Disambiguating tokens

Nov 8, 2012 at 8:32 PM
Edited Nov 8, 2012 at 8:32 PM

Hi Roman,

How do I get the Scanner to disambiguate tokens based on greatest matching length?

Thanks very much.

Pieter

Coordinator
Nov 9, 2012 at 5:59 PM

Look at keywords handling, KeyTerm. The trick there is terminal priority that is computed by adding keyword length to base value, so longer keywords automatically get higher priority

Nov 9, 2012 at 7:01 PM
Edited Nov 9, 2012 at 7:05 PM

Not keyword length, or pattern length. How do I disambiguate tokens based on matching length, as for different types of NumberLiterals? Lex always disambiguated based on matching length, and broke ties based on an prioirty implied from definition order.

Coordinator
Nov 9, 2012 at 7:06 PM

I think it is done automatically to a certain degree. Look at Scanner.MatchTerminals method. If there are more than one terminals to match with the same priority, scanner selects one with the largest length

Nov 9, 2012 at 7:15 PM

Doesn't work. Consider the input

a := 4 + 5.0

in a grammar that need to define IntegerLiteral and FloatLiteral separately. If IntegerLiteral.Prioirty > FloatLiteral.Prioity, then "5" is incorectly recognized as a token and FloatLiteral is never tested, causing a parse failure on "."; otherwise, "4" is identifed as either a FloatLiteral or an IntegerLiteral in an uncontrolled fashion.

Coordinator
Nov 9, 2012 at 7:16 PM

yes, that's the idea - Priority comes first. Make the priority the same, then it should work

Nov 9, 2012 at 7:20 PM

I attempted this:

public class NumberLiteralX : NumberLiteral {
   public NumberLiteralX(string name) : base(name) {}
   public NumberLiteralX(string name, NumberOptions options) : base(name, options) {}
   public NumberLiteralX(string name, NumberOptions options, Type astNodeType)  
      : base(name, options, astNodeType) {}

   public override Token TryMatch(ParsingContext context, ISourceStream source) {
      var token = base.TryMatch(context, source);
      if (token != null) {
         base.Priority = this.Priority + 2*token.Length;
      }
      return token;
   }
   public new int Priority { get; set; }
}

but you have statically sorted the search list based on Priority at Init time, causing the idea to fail.

Nov 9, 2012 at 7:21 PM
Edited Nov 9, 2012 at 7:26 PM

The whole question arose when, with prioirty left at default, I saw "4" consistently [edit] being recognized as a FloatLiteral instea of as an IntegerLiteral. If it had worked by default, there would have been no question.

 

Nov 9, 2012 at 7:28 PM
rivantsov wrote:

yes, that's the idea - Priority comes first. Make the priority the same, then it should work


Think about that statement a bit.

If prioirty is the same, and matching length is the same, how does this provide the ability to predictably disambiguate between the two token definitions.

Nov 9, 2012 at 7:47 PM

Where are you sorting the token definitions? Perhaps use of an  unstable sort is causing the problem, since an implied prioirty based on definition order would be suitable.

Nov 9, 2012 at 8:02 PM
Edited Nov 9, 2012 at 8:03 PM

Ah-ha!

From the documenttion for List<T>.Sort() (my emphasis):

This method uses Array.Sort, which uses the QuickSort algorithm. This implementation performs an unstable sort; that is, if two elements are equal, their order might not be preserved. In contrast, a stable sort preserves the order of elements that are equal.

Coordinator
Nov 9, 2012 at 8:55 PM

Well, the idea is that you should never do this - at least that was basic thought in Scanner design. Do not declare FloatTerminal and IntTerminal in one grammar. Use float terminal and detect improper number after parsing. One exception is when the correct choice can be helped by parser, based on current parser state. In GwBasic grammar, the Open File statement allows file number which is integer only, so I define a separate int literal for this place, and parser gives scanner a hint to use it in this place (through back link Parser->Scanner).

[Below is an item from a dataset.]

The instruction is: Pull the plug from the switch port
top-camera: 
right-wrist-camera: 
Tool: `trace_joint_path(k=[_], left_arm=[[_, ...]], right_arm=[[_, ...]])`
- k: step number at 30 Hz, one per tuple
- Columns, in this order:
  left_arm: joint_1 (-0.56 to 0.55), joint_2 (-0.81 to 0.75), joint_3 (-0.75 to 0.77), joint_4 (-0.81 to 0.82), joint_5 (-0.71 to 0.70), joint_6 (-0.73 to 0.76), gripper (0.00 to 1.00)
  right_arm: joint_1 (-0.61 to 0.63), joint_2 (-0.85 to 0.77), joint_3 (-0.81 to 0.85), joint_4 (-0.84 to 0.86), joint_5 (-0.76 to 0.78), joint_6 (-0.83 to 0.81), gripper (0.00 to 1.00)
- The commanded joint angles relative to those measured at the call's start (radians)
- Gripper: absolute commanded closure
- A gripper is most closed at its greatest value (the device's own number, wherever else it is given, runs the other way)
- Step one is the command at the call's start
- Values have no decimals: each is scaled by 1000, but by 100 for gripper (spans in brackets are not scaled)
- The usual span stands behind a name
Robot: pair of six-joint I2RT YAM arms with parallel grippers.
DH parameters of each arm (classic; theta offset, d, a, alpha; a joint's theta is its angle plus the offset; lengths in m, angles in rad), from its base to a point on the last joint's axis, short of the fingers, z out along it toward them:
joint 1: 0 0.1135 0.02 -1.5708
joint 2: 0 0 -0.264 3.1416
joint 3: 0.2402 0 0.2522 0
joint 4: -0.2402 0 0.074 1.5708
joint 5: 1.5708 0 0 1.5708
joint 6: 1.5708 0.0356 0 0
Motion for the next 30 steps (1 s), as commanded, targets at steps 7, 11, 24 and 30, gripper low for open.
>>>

Otherwise, my original thinking - do not do it. Scanner should be simple (stupid), and not have to decide about different kind of numbers you might have

Roman

PS one workaround is to define IntLiteral in grammar, but use only FloatLiteral in grammar rules; then hook to FloatLiteral.ValidateToken event, and for integers replace the Terminal value in the output token. 

Nov 9, 2012 at 9:26 PM
Edited Nov 9, 2012 at 9:33 PM

Yes, this a rare and uncommon situation for well designed grammars; but not an impossible one. I am working an a grammar that allows IntegerLiterals in a large number of places, and only in one particular construct allows either a Float or an Integer. The elegant solution for this grammar is two tokens, providing a clean, simple design. No, it is not a "programming language" in the sense you are used to, but that doesn't make it invalid.

Would it be too much to ask you to use a stable sort when sorting Terminals? I found two likely candidates on the web,  either using LINQ "orderby" or an Extension to the Array clas as described here:
http://stackoverflow.com/questions/148074/is-the-sorting-algorithm-used-by-nets-array-sort-method-a-stable-algorithm

As an additional argument, I believe it is incumbent on basic tools such as Irony.NET to internally always use deterministic algorithms when possible, which mandates a stable sort over an unstable one.

Pieter

Coordinator
Nov 9, 2012 at 9:30 PM

well, nonstable does not mean non-deterministic by the way. 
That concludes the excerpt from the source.